检测蛋白表达,抗体很重要,用到的有一抗、二抗、内参抗体

WB步骤

1 蛋白样本处理:

(1)一部分采用完全变性的方法(加入β-巯基乙醇):加入适量5×SDS-PAGE loading

buffer,100ºC沸水加热处理5min,使蛋白充分变性,12000 rpm离心5 min,取上清备用。

(2) 一部分采用非完全变性的方法(未加入β-巯基乙醇):加入适量5×SDS-PAGE

loading buffer,100ºC沸水加热处理5min,使蛋白充分变性,12000 rpm离心5 min,取上清备用。

2 分离胶浓缩胶配方如下:

分离胶的浓度要根据蛋白的大小来决定,如下表所示:

SDS-PAGE分离胶浓度(%) 最佳分离范围(kD)

6 50-150

8 30-90

10 20-80

12 12-60

15 10-40

不同浓度的分离胶与5%浓缩胶,配方如下:

分离胶 5%浓缩胶

试剂 8% 10% 12% 15% 试剂 体积

去离子水(mL) 5.52 4.8 3.96 2.76 去离子水(mL) 4.0

30%丙烯酰胺(mL) 3.24 3.96 4.8 6.0 30%丙烯酰胺(mL) 1.0

1.5mol/lTris.cl(PH8.8)(mL) 3.0 3.0 3.0 3.0 1.0mol/lTris.cl(PH6.8)(mL) 1.0

10%SDS(mL) 0.12 0.12 0.12 0.12 10%SDS( μL) 80.0

10%AP(mL) 0.12 0.12 0.12 0.12 10%AP( μL) 60.0

TEMED( μL) 7.2 4.8 4.8 4.8 TEMED( μL) 8.0

总体积(mL) 12.0 12.0 12.0 12.0 总体积(mL) 6.0

3 制胶:加入分离胶溶液至2/3处,加水饱和正丁醇封胶,室温放置40 min后加浓缩胶至顶,插入梳子,静置10 min。

4 加样:预染蛋白marker 8l,样品每孔上样组织蛋白。

5 电泳:80V恒压使溴酚蓝至分离胶处,恒压100V,90 min,溴酚蓝到达较底部时,停止电泳。

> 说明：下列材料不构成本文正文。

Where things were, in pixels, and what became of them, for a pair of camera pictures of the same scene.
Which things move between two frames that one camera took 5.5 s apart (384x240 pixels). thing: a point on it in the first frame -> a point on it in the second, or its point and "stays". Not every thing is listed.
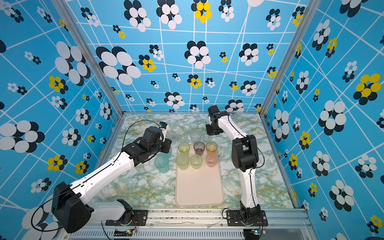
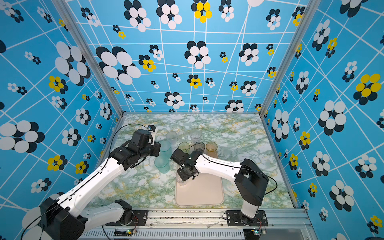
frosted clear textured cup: x=172 y=136 stays
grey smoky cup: x=199 y=147 stays
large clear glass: x=195 y=135 stays
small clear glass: x=206 y=138 -> x=179 y=179
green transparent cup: x=184 y=148 stays
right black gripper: x=208 y=126 -> x=183 y=177
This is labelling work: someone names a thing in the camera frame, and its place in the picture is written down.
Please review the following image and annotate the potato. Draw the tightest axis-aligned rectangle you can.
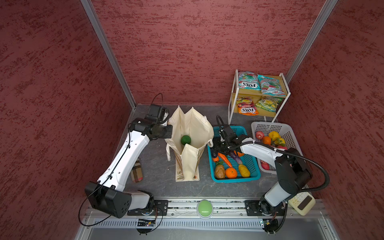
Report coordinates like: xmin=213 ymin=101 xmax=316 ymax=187
xmin=214 ymin=165 xmax=226 ymax=180

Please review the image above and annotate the teal candy bag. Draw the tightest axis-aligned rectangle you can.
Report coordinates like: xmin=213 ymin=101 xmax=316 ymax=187
xmin=239 ymin=71 xmax=261 ymax=91
xmin=258 ymin=75 xmax=286 ymax=97

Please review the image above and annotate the yellow bell pepper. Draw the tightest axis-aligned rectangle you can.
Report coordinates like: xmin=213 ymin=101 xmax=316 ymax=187
xmin=268 ymin=131 xmax=281 ymax=142

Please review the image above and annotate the teal plastic basket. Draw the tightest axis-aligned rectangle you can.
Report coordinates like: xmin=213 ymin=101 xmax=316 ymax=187
xmin=206 ymin=125 xmax=262 ymax=184

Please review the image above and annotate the white plastic basket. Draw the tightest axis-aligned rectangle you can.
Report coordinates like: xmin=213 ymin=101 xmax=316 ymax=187
xmin=250 ymin=121 xmax=310 ymax=175

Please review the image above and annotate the cream calculator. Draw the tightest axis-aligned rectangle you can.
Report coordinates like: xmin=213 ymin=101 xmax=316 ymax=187
xmin=288 ymin=192 xmax=316 ymax=216

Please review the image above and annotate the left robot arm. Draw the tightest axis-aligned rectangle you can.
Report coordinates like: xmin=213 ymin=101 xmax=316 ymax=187
xmin=85 ymin=103 xmax=173 ymax=219

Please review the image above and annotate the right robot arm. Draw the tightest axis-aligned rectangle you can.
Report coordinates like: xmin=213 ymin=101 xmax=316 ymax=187
xmin=214 ymin=115 xmax=330 ymax=216

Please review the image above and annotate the yellow corn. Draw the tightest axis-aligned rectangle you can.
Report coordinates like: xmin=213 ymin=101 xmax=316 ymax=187
xmin=238 ymin=165 xmax=251 ymax=178

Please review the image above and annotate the purple eggplant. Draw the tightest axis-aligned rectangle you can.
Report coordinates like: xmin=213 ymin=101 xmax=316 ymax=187
xmin=230 ymin=152 xmax=243 ymax=165

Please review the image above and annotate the green yellow candy bag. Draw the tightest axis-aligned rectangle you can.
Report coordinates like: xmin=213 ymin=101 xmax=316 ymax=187
xmin=255 ymin=96 xmax=284 ymax=113

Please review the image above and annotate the orange candy bag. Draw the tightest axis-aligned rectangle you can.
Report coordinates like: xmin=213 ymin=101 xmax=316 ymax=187
xmin=236 ymin=97 xmax=259 ymax=116

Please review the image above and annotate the orange fruit white basket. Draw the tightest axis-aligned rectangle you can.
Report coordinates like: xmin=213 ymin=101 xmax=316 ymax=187
xmin=262 ymin=136 xmax=272 ymax=145

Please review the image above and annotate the orange carrot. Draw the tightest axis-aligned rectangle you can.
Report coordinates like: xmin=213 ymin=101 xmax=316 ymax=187
xmin=218 ymin=153 xmax=233 ymax=168

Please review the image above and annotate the cream canvas grocery bag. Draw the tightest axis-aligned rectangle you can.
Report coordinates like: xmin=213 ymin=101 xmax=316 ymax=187
xmin=165 ymin=106 xmax=214 ymax=182

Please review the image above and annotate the small red apple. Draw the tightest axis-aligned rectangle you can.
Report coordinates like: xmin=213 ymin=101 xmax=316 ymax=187
xmin=255 ymin=131 xmax=265 ymax=140

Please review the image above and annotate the plaid case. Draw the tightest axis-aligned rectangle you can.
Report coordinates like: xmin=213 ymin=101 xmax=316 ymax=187
xmin=131 ymin=160 xmax=144 ymax=183

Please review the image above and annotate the white wooden shelf rack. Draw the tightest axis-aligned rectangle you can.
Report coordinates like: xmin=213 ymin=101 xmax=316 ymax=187
xmin=228 ymin=69 xmax=291 ymax=124

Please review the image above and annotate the orange tangerine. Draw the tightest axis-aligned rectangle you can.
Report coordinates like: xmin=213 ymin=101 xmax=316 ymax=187
xmin=225 ymin=168 xmax=238 ymax=179

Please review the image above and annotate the green push button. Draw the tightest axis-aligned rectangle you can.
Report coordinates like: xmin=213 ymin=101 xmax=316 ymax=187
xmin=197 ymin=200 xmax=214 ymax=219

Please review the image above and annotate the teal candy bag left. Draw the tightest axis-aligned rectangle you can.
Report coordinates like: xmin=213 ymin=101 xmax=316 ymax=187
xmin=239 ymin=71 xmax=261 ymax=91

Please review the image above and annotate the teal candy bag right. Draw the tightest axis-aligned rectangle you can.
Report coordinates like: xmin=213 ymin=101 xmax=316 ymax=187
xmin=258 ymin=75 xmax=286 ymax=97

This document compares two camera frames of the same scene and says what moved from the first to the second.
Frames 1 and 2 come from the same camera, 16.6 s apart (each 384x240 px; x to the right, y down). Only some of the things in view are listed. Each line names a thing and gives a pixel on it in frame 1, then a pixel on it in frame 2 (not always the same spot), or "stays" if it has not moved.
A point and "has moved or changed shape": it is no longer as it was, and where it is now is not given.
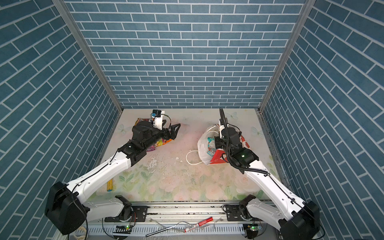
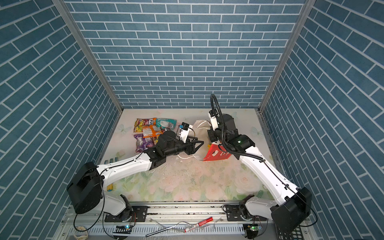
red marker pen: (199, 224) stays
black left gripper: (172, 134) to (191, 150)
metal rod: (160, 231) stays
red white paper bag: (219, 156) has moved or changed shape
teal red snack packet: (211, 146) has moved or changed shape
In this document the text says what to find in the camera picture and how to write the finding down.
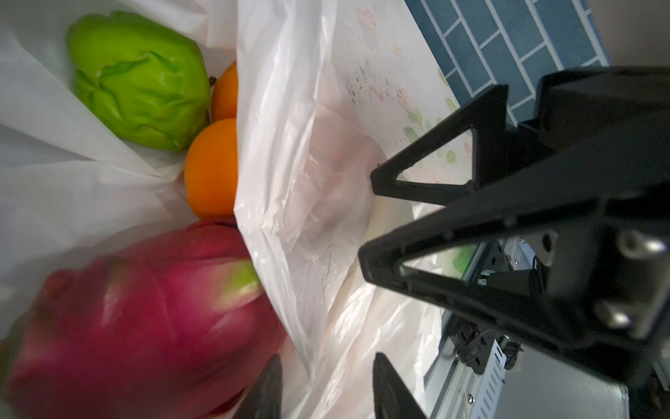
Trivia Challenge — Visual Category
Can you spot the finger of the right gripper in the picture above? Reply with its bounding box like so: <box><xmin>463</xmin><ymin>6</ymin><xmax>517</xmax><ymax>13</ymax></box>
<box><xmin>359</xmin><ymin>177</ymin><xmax>618</xmax><ymax>367</ymax></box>
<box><xmin>371</xmin><ymin>85</ymin><xmax>511</xmax><ymax>204</ymax></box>

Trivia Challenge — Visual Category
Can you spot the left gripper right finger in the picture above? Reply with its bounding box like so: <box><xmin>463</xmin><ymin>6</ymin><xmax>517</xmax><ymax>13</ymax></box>
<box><xmin>373</xmin><ymin>353</ymin><xmax>427</xmax><ymax>419</ymax></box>

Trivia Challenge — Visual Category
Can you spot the white plastic bag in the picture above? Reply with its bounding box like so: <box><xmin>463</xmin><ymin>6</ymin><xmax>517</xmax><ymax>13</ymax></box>
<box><xmin>1</xmin><ymin>1</ymin><xmax>455</xmax><ymax>418</ymax></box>

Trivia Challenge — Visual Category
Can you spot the pink dragon fruit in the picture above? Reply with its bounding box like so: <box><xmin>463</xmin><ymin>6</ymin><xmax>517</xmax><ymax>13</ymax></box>
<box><xmin>1</xmin><ymin>218</ymin><xmax>286</xmax><ymax>418</ymax></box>

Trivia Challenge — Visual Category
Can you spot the orange fruit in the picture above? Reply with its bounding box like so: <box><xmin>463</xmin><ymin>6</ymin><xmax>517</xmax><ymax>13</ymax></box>
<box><xmin>211</xmin><ymin>62</ymin><xmax>238</xmax><ymax>122</ymax></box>
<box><xmin>184</xmin><ymin>119</ymin><xmax>238</xmax><ymax>218</ymax></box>

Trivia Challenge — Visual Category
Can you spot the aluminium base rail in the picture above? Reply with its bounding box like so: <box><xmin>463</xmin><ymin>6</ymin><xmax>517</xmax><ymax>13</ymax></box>
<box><xmin>423</xmin><ymin>235</ymin><xmax>629</xmax><ymax>419</ymax></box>

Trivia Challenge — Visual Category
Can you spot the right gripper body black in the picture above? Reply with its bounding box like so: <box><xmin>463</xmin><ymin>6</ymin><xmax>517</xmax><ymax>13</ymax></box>
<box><xmin>502</xmin><ymin>67</ymin><xmax>669</xmax><ymax>387</ymax></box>

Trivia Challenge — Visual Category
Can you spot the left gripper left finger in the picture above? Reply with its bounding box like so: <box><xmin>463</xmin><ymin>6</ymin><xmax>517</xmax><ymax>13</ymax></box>
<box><xmin>232</xmin><ymin>354</ymin><xmax>283</xmax><ymax>419</ymax></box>

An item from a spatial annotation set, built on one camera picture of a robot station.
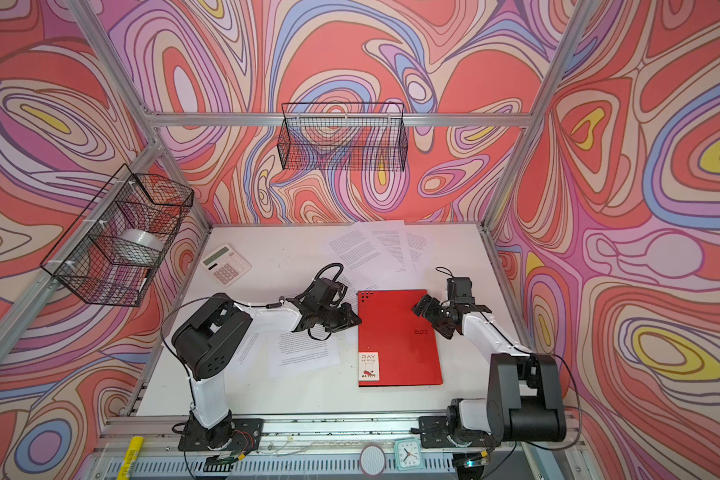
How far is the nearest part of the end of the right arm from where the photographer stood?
66cm

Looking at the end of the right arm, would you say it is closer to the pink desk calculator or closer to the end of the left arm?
the end of the left arm

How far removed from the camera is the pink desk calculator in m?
1.04

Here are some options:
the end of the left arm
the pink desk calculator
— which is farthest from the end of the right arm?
the pink desk calculator
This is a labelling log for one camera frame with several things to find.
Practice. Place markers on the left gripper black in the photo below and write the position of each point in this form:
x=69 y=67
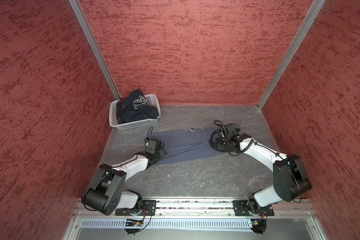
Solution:
x=160 y=158

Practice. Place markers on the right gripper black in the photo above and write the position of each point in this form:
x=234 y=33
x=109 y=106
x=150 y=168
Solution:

6 转膜:SDS-PAGE电泳结束后,将PVDF膜在甲醇中浸泡10 s,蒸馏水中漂洗1

min,然后将聚丙烯酰胺凝胶、滤纸以及处理过的PVDF膜在Transfer Buffer中浸泡10 min,制备转膜“三明治”,夹子的黑色面在下,然后是海绵—滤纸—胶—PVDF膜—滤纸—海绵—夹子的透明面,将夹子放入转移槽槽中,要使夹的黑面对槽的黑面,夹的白面对槽的红面。

7 漂洗:转膜后将PVDF膜水洗3次,10 min/次。

8 封闭:使用含5%脱脂奶粉的封闭液封闭转印膜1 h,然后TBST洗3次,10 min/次。

9 一抗孵育:用TBST稀释一抗,适当的比例,4℃孵育过夜。

10 漂洗:1×TBST漂洗3次,10 min/次。

11 二抗孵育:加入适当稀释的二抗,室温孵育1 h。

12 漂洗:1×TBST漂洗3次,10 min/次。

13 显色:将显色液A液和B液混合,加2 mL至膜上,用ChemiScope mini化学发光仪检测、拍照。